However, the work mentioned above [37, 253, 125, 196, 183] use different two-stream networks/backbones. The differences between various methods using RNNs are thus unclear. Ma et al. [135] build a strong baseline for fair comparison and thoroughly study the effect of learning spatiotemporal features by using RNNs. They find that it requires proper care to achieve improved performance, e.g., LSTMs require pre-segmented data to fully exploit the temporal information. RNNs are also intensively studied in video action localization [189] and video question answering [274], but these are beyond the scope of this survey.

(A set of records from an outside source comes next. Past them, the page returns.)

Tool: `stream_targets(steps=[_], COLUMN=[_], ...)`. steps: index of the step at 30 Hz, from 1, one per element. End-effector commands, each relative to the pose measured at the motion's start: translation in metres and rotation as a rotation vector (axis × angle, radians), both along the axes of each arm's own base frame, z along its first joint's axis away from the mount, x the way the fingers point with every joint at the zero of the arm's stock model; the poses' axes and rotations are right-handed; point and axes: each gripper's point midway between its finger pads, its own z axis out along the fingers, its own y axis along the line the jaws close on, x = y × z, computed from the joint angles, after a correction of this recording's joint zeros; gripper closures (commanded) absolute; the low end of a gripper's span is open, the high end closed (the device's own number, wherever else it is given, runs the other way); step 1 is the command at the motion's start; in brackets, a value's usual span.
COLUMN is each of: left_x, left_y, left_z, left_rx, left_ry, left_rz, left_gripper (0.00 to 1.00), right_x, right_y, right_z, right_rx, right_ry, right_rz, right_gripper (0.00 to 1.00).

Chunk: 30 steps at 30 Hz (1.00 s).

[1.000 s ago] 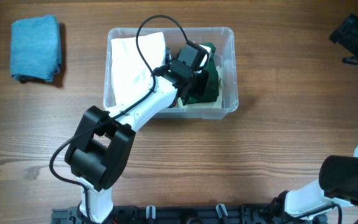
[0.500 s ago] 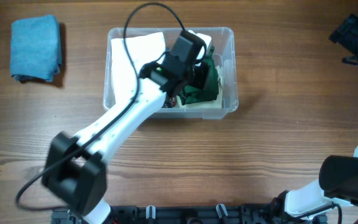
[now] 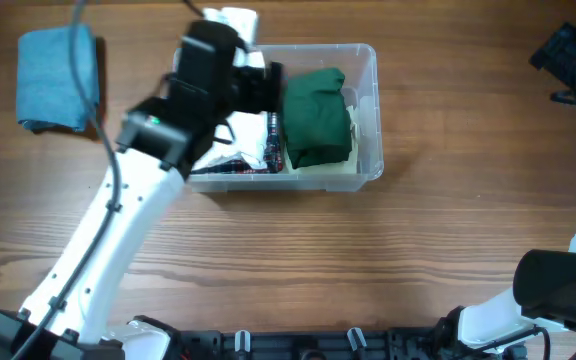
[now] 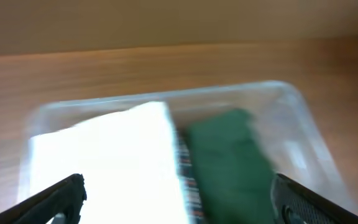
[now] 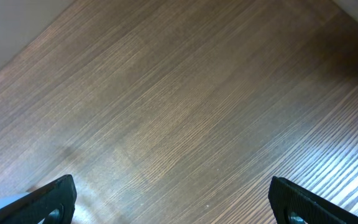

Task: Pack container
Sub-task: 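Withdraw the left gripper and move it to the blue denim cloth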

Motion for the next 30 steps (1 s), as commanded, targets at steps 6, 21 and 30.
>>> stream_targets(steps=[6,21,30], left_x=[0.047,0.074,0.119], left_y=[0.154,0.339,0.366], left_z=[-0.025,-0.132,-0.173], left_rx=[-0.140,-0.198,0.085], left_ry=[0.063,0.136,0.014], left_rz=[0.247,0.557,0.459], left_gripper=[0.01,0.02,0.04], right_x=[0.003,0.003,0.003], right_y=[0.001,0.001,0.001], right_z=[-0.004,-0.004,-0.004], right_rx=[0.015,0.015,0.015], right_ry=[-0.001,-0.001,-0.001], right_rz=[-0.007,-0.007,-0.007], right_gripper=[0.00,0.00,0.00])
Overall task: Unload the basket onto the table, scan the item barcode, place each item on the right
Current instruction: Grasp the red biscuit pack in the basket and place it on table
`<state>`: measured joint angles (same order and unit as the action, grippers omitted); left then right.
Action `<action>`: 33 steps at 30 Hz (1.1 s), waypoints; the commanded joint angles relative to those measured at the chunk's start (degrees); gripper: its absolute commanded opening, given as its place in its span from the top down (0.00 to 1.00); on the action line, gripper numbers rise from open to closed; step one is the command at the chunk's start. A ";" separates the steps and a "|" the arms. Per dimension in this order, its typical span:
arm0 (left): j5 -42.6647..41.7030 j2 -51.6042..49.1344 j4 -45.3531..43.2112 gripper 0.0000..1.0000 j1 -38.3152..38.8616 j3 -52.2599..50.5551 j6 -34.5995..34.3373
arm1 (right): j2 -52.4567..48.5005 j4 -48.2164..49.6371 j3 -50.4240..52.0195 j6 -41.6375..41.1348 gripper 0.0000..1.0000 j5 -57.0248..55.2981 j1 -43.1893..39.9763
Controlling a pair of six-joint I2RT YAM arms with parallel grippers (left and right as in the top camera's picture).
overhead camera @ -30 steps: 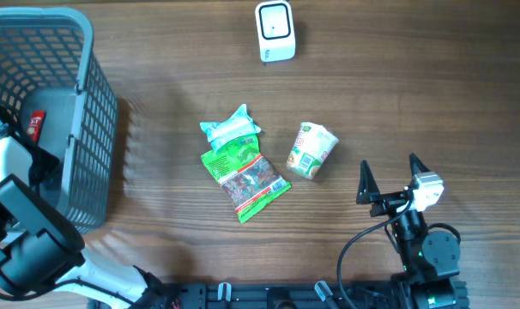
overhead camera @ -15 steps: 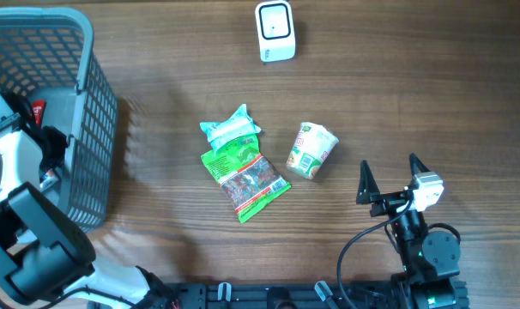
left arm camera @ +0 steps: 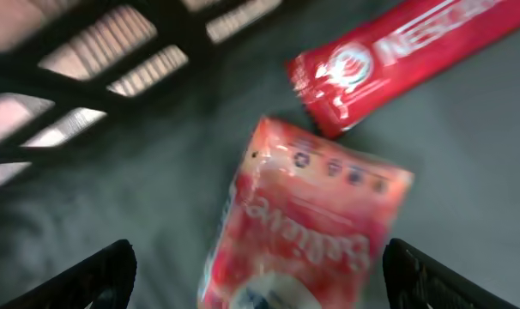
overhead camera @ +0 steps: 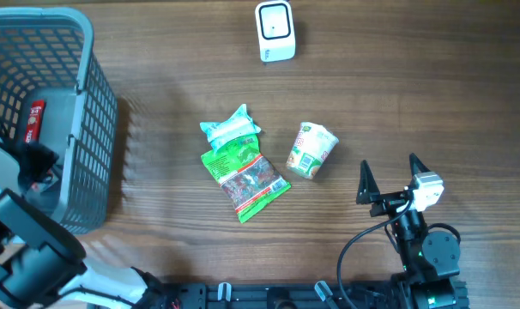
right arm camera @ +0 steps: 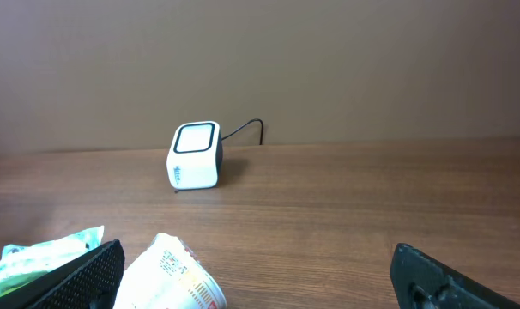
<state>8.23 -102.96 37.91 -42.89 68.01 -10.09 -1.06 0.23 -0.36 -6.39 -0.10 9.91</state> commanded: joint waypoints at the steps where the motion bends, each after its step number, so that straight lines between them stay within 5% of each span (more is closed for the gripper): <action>1: -5.07 -5.92 -1.11 0.20 -0.07 -0.63 0.90 | 0.26 0.24 0.07 0.22 0.00 -0.87 -0.13; 3: -5.22 -6.99 -1.18 0.36 -0.04 -0.63 0.90 | 0.26 0.24 0.07 0.22 0.00 -0.87 -0.13; 6: -6.03 -4.85 0.11 0.80 0.15 1.70 0.66 | 0.26 0.24 0.07 0.24 0.00 -0.87 -0.13; 7: -6.58 -3.76 1.01 0.85 0.37 2.93 0.59 | 0.26 0.24 0.07 0.22 0.00 -0.87 -0.13; 16: -7.37 18.05 10.84 0.78 12.04 19.45 -5.53 | 0.26 0.24 0.07 0.22 0.00 -0.87 -0.13; 20: -7.37 28.09 16.79 0.78 25.77 19.43 -11.93 | 0.26 0.24 0.07 0.24 0.00 -0.87 -0.13; 25: -7.34 27.85 24.83 0.78 43.95 18.47 -12.92 | 0.26 0.24 0.07 0.22 0.00 -0.87 -0.13; 28: -7.34 24.22 26.01 0.67 54.23 15.74 -13.84 | 0.26 0.24 0.07 0.22 0.00 -0.87 -0.13; 31: -7.08 19.80 25.27 0.00 60.92 14.88 -14.75 | 0.26 0.24 0.07 0.22 0.00 -0.87 -0.13; 33: -6.97 18.67 22.84 0.00 62.05 14.93 -14.10 | 0.26 0.24 0.07 0.22 0.00 -0.87 -0.13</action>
<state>0.71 -83.15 63.18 17.23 83.18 -23.70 -1.06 0.23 -0.36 -6.39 -0.10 9.91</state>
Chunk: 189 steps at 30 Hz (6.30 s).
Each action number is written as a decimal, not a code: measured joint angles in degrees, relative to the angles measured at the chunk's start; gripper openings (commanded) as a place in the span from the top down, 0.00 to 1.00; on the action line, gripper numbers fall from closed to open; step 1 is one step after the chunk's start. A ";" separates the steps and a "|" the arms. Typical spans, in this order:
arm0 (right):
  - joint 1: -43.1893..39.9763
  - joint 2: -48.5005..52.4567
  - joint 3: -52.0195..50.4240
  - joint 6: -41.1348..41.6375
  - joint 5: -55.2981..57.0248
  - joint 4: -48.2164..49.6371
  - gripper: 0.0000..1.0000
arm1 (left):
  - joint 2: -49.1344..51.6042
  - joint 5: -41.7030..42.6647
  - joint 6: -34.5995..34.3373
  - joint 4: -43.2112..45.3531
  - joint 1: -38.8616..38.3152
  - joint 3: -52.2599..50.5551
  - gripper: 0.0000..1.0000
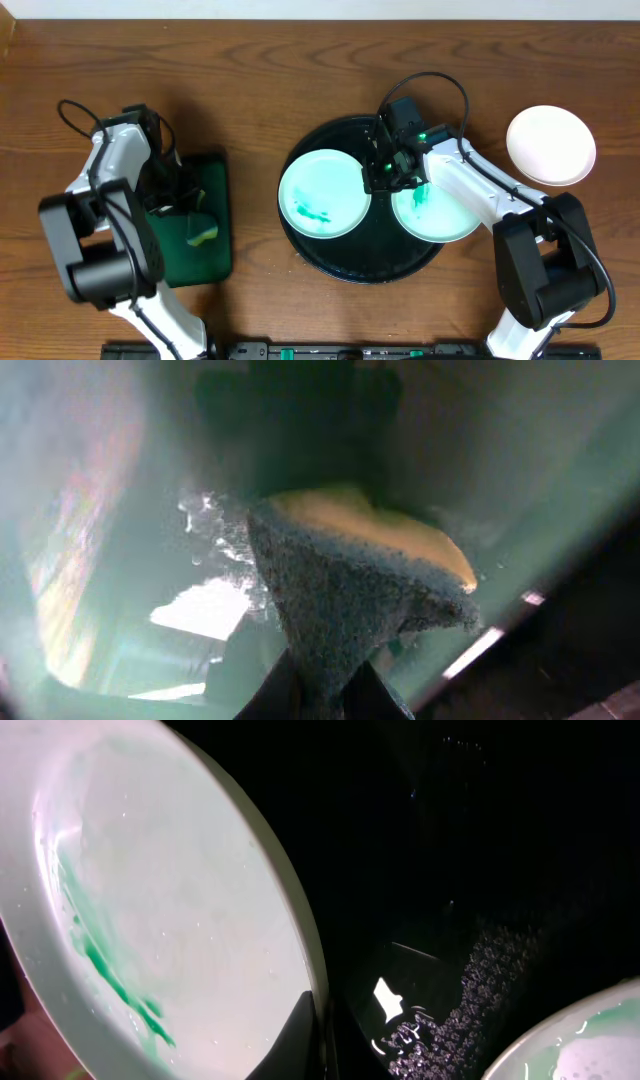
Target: Clean dirty plates on tray and stack at the side
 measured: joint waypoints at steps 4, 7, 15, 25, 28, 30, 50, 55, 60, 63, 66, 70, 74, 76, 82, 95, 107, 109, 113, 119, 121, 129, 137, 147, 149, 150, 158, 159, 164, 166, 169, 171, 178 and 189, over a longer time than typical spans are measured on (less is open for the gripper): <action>0.85 0.00 0.00 -0.79 0.66 -0.44 0.99 | 1.44 1.33 0.52 0.46 -0.07 0.13 0.92; 1.62 0.00 0.00 -1.01 1.07 -0.46 0.99 | 1.90 1.97 0.87 0.59 -0.04 0.20 0.93; 3.43 0.00 0.00 -0.92 3.61 -1.09 0.99 | -1.09 1.92 0.15 -0.37 0.00 0.37 0.93; 3.65 2.08 0.00 0.20 9.51 -0.87 0.99 | -22.38 6.12 -0.90 -3.43 -0.02 0.46 0.93; 3.61 2.27 0.00 0.59 11.19 -0.85 0.99 | -23.45 10.27 -0.79 -4.28 -0.57 0.48 0.93; 3.43 2.27 0.00 0.72 11.96 -0.87 0.99 | -23.06 12.55 -0.42 -4.39 -1.51 0.48 0.93; 3.17 2.29 0.00 0.76 15.02 -0.90 0.99 | -12.44 30.36 -1.25 16.26 -26.34 0.48 0.93; 3.17 2.29 0.00 0.76 14.95 -0.92 0.99 | -6.23 30.82 -6.56 24.26 -32.39 0.48 0.93; 3.17 2.29 0.00 0.76 14.99 -0.81 0.99 | 0.07 28.89 -12.57 26.18 -34.62 0.48 0.93; 3.17 2.29 0.00 0.76 15.02 -0.66 0.99 | 3.50 26.67 -15.52 25.53 -34.56 0.48 0.93; 3.17 2.45 0.00 0.79 15.15 -0.66 0.99 | 4.35 25.79 -17.27 23.78 -34.16 1.20 0.93; 3.17 2.45 0.00 0.76 15.17 -0.68 0.99 | 5.18 22.03 -17.90 20.31 -34.86 2.99 0.93; 3.17 2.45 0.00 0.76 15.17 -0.68 0.99 | 5.25 15.91 -17.86 16.48 -36.28 4.52 0.93; 3.17 2.45 0.00 0.76 15.17 -0.68 0.99 | 5.16 12.74 -17.88 14.53 -37.05 5.09 0.93; 3.17 2.45 0.00 0.76 15.17 -0.70 0.99 | 4.74 7.56 -18.67 11.15 -37.53 5.44 0.93; 3.17 2.45 0.00 0.76 15.17 -0.70 0.99 | 4.31 11.85 -13.75 14.91 -38.16 4.24 0.93; -0.17 2.45 0.00 0.72 13.44 -1.27 0.99 | 5.27 20.06 -16.48 24.70 -45.11 3.76 0.93; -0.46 2.45 0.00 0.70 12.98 -1.27 0.99 | 5.38 20.59 -17.42 24.90 -45.13 3.74 0.93; -0.50 2.45 0.00 0.70 12.81 -1.31 0.99 | 5.38 19.85 -20.72 24.04 -44.81 3.72 0.93; -0.46 2.45 0.00 0.72 11.72 -1.62 0.99 | 5.22 12.20 -24.57 15.61 -44.02 5.05 0.93; -0.26 2.45 0.00 0.72 10.99 -1.60 0.99 | 4.92 8.44 -24.92 12.02 -43.47 5.35 0.93; -0.09 2.45 0.00 0.96 8.98 -0.72 0.99 | 4.17 -6.08 -25.62 5.44 -41.59 5.49 0.93; -0.22 2.45 0.00 8.04 0.48 1.20 0.99 | 4.17 -13.29 -25.53 4.74 -40.59 5.31 0.93; -0.48 2.47 0.00 17.33 -0.20 1.27 0.91 | 4.07 -13.20 -24.04 5.35 -40.46 4.98 0.92; -0.46 2.64 0.00 17.77 -0.22 1.95 0.36 | 4.04 -13.62 -24.02 5.49 -40.85 4.92 0.93; -0.35 2.93 0.00 17.75 -0.33 2.38 0.26 | 4.04 -13.97 -24.00 5.55 -41.16 4.87 0.93; 1.11 5.88 1.46 16.94 -0.37 4.68 0.65 | 4.07 -16.72 -23.82 5.84 -43.15 4.61 0.93; 1.14 6.40 1.75 17.38 -0.15 4.44 0.73 | 4.07 -16.85 -23.80 5.86 -43.21 4.57 0.93; 1.07 7.72 2.29 17.88 -0.46 5.66 0.90 | 4.07 -16.79 -23.41 5.90 -43.21 4.57 0.93; 1.07 8.07 2.32 17.46 -0.66 6.16 0.99 | 4.07 -16.76 -23.15 5.97 -43.21 4.57 0.93; 1.03 8.11 2.34 16.20 -0.74 6.16 0.99 | 4.07 -16.65 -22.95 5.99 -43.21 4.55 0.93; 1.05 8.11 2.32 15.69 -0.74 6.21 0.99 | 4.07 -16.28 -22.71 6.21 -43.19 4.52 0.93; 1.09 8.11 2.29 15.19 -0.68 6.34 0.99 | 3.17 -7.04 -19.87 10.40 -41.64 3.91 0.93; 1.09 8.11 2.27 14.23 -0.76 6.34 0.99 | 4.48 15.65 -15.58 20.35 -41.53 3.87 0.93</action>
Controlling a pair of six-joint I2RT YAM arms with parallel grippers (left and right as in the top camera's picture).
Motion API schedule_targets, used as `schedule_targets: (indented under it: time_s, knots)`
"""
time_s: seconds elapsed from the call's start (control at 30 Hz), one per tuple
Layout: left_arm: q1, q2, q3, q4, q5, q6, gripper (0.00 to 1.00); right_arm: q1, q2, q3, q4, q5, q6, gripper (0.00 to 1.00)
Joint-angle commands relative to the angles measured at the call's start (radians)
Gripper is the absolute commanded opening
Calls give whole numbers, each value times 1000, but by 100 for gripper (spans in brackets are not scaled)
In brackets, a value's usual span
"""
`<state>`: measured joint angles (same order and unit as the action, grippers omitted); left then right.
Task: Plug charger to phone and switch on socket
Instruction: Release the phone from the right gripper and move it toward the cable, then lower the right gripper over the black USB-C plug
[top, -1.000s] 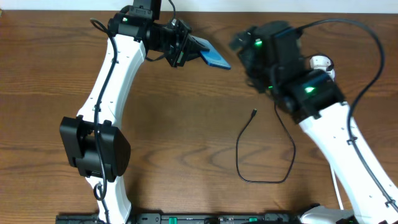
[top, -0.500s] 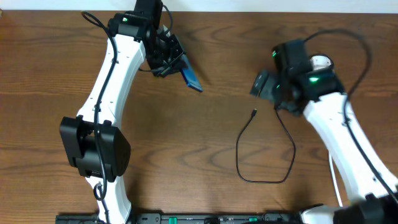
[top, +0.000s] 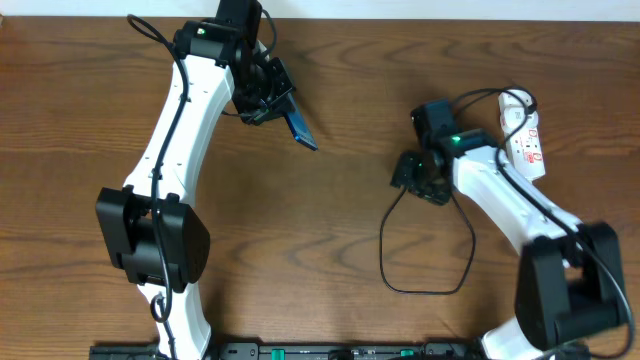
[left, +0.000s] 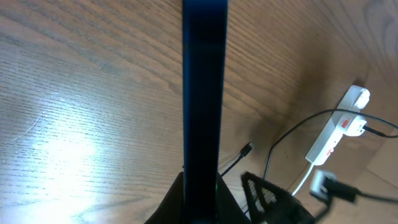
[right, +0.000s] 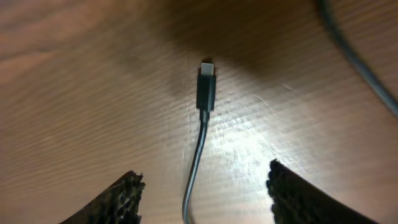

Segment-based methods(基于分段的方法)

Thanks to optical flow, two-stream networks are able to reason about short-term motion information between frames. However, they still cannot capture long-range temporal information. Motivated by this weakness of two-stream networks , Wang et al. [218] proposed a Temporal Segment Network (TSN) to perform video-level action recognition. Though initially proposed to be used with 2D CNNs, it is simple and generic. Thus recent work using either 2D or 3D CNNs, are still built upon this framework.

多亏了光流,双流网络才能够推理出帧之间的短期运动信息。但是,它们仍然无法捕获长时间信息。由于双流网络的这种弱点,Wang等人[218]提出了一个时间段网络(TSN)来执行视频级别的动作识别。尽管最初建议与2D CNN一起使用,但它是简单且通用的。 此,使用2D或3D CNN的最新工作仍然建立在此基础框架上。

To be specific, as shown in Figure 6, TSN first divides a whole video into several segments, where the segments distribute uniformly along the temporal dimension. Then TSN randomly selects a single video frame within each segment and forwards them through the network. Here, the network shares weights for input frames from all the segments. In the end, a segmental consensus is performed to aggregate information from the sampled video frames. The segmental consensus could be operators like average pooling, max pooling, bilinear encoding, etc. In this sense, TSN is capable of modeling long-range temporal structure because the model sees the content from the entire video. In addition, this sparse sampling strategy lowers the training cost over long video sequences but preserves relevant information.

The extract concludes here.